▶ **Try it**
For every line in the records that has the word "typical", make a copy.
== Data provided ==
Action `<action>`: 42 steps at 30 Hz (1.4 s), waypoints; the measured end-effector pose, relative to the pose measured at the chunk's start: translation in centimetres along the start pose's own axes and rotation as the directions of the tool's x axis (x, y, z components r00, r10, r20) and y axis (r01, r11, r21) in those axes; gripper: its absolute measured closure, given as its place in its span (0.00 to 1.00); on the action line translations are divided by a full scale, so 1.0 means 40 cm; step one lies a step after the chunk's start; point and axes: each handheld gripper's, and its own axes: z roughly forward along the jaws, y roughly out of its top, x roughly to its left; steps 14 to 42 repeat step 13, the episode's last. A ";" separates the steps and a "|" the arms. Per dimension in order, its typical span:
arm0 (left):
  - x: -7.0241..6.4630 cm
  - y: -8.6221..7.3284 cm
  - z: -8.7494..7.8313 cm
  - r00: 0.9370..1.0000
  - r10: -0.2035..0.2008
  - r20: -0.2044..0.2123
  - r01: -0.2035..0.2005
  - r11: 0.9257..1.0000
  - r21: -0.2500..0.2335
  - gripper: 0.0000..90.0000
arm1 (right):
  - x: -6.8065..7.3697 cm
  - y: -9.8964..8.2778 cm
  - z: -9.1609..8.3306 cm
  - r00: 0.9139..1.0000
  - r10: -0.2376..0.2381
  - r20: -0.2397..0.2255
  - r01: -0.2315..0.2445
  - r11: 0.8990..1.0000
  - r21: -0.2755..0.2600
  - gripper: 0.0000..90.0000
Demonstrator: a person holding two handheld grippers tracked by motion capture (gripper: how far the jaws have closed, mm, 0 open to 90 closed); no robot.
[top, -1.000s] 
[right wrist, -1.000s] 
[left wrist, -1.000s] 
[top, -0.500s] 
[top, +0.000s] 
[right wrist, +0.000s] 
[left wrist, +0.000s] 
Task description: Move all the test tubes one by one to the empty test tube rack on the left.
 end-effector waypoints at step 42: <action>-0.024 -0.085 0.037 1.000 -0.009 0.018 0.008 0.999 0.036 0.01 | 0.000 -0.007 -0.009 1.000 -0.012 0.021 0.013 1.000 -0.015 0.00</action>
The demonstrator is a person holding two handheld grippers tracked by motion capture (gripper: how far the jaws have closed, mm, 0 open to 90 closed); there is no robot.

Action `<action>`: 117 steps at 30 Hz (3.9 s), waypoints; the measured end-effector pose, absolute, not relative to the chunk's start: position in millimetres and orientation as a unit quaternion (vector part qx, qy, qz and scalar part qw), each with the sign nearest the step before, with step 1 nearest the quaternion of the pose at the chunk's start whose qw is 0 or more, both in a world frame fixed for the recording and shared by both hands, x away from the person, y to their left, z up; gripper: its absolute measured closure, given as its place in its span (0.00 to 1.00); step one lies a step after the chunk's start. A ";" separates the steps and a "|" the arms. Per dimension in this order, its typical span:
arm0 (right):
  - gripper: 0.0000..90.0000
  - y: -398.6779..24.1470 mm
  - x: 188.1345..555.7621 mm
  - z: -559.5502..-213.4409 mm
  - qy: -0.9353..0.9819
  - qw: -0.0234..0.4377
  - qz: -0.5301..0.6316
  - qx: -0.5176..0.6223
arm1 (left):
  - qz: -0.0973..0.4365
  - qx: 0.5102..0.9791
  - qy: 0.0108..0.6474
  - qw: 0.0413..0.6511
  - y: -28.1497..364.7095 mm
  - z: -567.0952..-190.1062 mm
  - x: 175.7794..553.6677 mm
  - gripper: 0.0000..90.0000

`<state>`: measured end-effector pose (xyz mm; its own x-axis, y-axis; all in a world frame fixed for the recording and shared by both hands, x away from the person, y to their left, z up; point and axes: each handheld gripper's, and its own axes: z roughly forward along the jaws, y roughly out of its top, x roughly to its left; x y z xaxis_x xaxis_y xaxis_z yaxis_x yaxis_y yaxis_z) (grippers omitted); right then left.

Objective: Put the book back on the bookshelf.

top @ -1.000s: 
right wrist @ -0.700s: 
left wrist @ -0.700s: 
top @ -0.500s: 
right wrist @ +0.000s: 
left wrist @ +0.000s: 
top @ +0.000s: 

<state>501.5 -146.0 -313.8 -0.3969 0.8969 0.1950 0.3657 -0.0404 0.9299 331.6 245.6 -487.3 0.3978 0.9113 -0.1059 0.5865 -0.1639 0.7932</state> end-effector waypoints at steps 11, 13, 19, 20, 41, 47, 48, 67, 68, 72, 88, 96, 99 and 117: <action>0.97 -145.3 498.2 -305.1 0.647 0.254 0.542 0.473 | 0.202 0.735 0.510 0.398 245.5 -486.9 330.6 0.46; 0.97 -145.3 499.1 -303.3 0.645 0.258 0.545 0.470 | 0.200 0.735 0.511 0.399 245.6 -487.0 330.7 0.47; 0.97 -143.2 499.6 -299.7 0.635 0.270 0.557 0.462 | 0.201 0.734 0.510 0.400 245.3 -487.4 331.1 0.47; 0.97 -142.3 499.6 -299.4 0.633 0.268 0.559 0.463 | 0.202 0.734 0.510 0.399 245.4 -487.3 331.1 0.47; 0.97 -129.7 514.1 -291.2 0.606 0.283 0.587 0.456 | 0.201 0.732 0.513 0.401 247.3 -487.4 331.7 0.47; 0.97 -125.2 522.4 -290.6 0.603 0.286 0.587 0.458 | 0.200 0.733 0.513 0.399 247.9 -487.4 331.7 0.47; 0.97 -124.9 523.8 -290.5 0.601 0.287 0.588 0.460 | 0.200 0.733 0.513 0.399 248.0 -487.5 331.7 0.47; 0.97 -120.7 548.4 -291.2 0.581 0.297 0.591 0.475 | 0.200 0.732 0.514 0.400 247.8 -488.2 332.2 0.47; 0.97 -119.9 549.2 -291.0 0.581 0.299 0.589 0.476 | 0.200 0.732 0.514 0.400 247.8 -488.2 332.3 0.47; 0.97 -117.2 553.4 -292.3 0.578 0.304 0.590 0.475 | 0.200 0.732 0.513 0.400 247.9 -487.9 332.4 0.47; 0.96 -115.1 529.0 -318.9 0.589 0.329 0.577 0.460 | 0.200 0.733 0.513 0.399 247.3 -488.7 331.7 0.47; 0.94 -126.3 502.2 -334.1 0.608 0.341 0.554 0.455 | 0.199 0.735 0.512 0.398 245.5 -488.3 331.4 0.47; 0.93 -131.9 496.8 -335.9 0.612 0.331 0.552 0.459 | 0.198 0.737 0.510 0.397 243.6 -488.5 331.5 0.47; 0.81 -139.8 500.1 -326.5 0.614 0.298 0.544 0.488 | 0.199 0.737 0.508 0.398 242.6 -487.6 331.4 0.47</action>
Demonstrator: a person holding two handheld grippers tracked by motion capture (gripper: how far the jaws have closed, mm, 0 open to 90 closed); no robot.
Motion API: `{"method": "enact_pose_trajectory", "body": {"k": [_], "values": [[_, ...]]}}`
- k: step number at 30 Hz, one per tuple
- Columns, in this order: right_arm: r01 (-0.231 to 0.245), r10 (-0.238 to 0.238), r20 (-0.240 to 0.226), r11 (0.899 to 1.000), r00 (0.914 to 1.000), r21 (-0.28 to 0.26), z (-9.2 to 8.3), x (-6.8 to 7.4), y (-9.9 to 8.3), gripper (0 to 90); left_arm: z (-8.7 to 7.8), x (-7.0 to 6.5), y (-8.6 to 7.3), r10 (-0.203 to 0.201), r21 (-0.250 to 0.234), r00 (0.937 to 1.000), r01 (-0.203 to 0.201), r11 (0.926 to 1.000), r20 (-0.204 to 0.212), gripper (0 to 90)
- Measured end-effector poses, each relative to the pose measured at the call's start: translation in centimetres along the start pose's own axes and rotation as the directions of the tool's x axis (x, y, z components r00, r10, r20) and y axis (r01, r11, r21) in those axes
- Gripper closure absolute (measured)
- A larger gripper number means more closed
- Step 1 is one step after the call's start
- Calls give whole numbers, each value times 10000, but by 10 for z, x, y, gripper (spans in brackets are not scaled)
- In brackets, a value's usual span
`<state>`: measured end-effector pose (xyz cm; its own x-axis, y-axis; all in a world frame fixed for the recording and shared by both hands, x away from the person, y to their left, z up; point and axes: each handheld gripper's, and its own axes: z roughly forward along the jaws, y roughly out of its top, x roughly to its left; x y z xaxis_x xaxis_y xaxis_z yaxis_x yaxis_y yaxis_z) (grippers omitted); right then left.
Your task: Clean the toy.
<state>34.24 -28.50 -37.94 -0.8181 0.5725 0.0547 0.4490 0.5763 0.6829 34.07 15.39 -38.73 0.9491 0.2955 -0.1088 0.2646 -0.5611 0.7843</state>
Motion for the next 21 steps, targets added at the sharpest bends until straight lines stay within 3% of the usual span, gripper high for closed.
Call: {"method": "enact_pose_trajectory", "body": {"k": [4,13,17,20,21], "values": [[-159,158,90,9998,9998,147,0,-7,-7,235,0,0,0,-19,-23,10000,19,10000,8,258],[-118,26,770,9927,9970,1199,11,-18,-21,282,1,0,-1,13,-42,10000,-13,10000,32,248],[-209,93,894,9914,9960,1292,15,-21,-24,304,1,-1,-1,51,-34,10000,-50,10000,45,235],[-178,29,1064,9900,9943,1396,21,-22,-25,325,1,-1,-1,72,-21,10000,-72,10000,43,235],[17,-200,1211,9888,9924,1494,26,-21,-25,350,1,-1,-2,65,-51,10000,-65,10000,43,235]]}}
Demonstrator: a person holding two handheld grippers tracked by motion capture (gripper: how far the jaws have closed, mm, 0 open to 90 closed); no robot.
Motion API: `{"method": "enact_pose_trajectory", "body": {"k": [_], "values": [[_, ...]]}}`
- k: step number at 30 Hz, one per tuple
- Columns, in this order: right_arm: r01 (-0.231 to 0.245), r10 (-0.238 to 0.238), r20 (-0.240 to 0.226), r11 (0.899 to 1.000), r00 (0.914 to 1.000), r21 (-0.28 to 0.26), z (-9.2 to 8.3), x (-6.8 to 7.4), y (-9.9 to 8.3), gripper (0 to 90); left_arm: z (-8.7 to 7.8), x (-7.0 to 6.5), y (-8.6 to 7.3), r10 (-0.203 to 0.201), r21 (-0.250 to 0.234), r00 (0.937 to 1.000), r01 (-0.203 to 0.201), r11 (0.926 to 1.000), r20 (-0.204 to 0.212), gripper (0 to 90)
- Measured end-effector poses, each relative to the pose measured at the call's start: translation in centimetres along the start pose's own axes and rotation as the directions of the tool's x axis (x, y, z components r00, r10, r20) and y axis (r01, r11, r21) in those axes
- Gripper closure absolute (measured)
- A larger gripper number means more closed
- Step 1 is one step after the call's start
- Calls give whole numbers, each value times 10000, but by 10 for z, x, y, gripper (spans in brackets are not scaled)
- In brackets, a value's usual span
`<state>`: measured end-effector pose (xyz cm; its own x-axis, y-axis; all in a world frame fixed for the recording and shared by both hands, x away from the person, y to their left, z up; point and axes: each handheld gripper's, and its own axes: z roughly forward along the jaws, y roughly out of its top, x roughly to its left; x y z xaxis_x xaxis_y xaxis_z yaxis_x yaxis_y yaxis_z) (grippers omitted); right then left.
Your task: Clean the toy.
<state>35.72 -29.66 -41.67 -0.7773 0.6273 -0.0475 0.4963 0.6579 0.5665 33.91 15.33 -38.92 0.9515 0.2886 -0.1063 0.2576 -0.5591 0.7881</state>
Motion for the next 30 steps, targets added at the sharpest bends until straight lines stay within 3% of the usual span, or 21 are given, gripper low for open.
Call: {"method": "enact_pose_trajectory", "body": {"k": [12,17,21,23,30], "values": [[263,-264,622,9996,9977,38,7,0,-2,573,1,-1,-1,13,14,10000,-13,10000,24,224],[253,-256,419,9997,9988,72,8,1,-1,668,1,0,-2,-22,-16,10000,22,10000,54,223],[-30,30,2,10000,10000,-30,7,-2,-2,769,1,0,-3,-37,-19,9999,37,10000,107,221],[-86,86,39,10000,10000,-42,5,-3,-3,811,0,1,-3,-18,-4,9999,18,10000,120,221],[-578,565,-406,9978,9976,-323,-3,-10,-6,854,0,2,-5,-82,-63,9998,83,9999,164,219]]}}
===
▶ **Answer to the exercise**
Action `<action>`: 42 steps at 30 Hz (1.4 s), waypoints; the measured end-effector pose, relative to the pose measured at the chunk's start: translation in centimetres along the start pose's own axes and rotation as the directions of the tool's x axis (x, y, z components r00, r10, r20) and y axis (r01, r11, r21) in those axes; gripper: its absolute measured closure, given as its place in its span (0.00 to 1.00); on the action line translations are divided by a full scale, so 1.0 means 40 cm; step one lies a step after the chunk's start; point and axes: each handheld gripper's, and its own axes: z roughly forward along the jaws, y roughly out of its top, x roughly to its left; steps 14 to 42 repeat step 13, the episode's last. A ";" separates the steps and a "|" the arms. Per dimension in order, its typical span:
Action `<action>`: 117 steps at 30 Hz (3.9 s), waypoints; the measured end-effector pose, absolute, not relative to the chunk's start: position in millimetres and orientation as a unit quaternion (vector part qx, qy, qz and scalar part qw), each with the sign nearest the step before, with step 1 nearest the quaternion of the pose at the chunk's start whose qw is 0 or more, both in a world frame fixed for the recording and shared by both hands, x away from the person, y to their left, z up; gripper: its absolute measured closure, given as its place in its span (0.00 to 1.00); step one lies a step after the chunk's start. A ";" separates the steps and a "|" the arms. Per dimension in this order, its typical span:

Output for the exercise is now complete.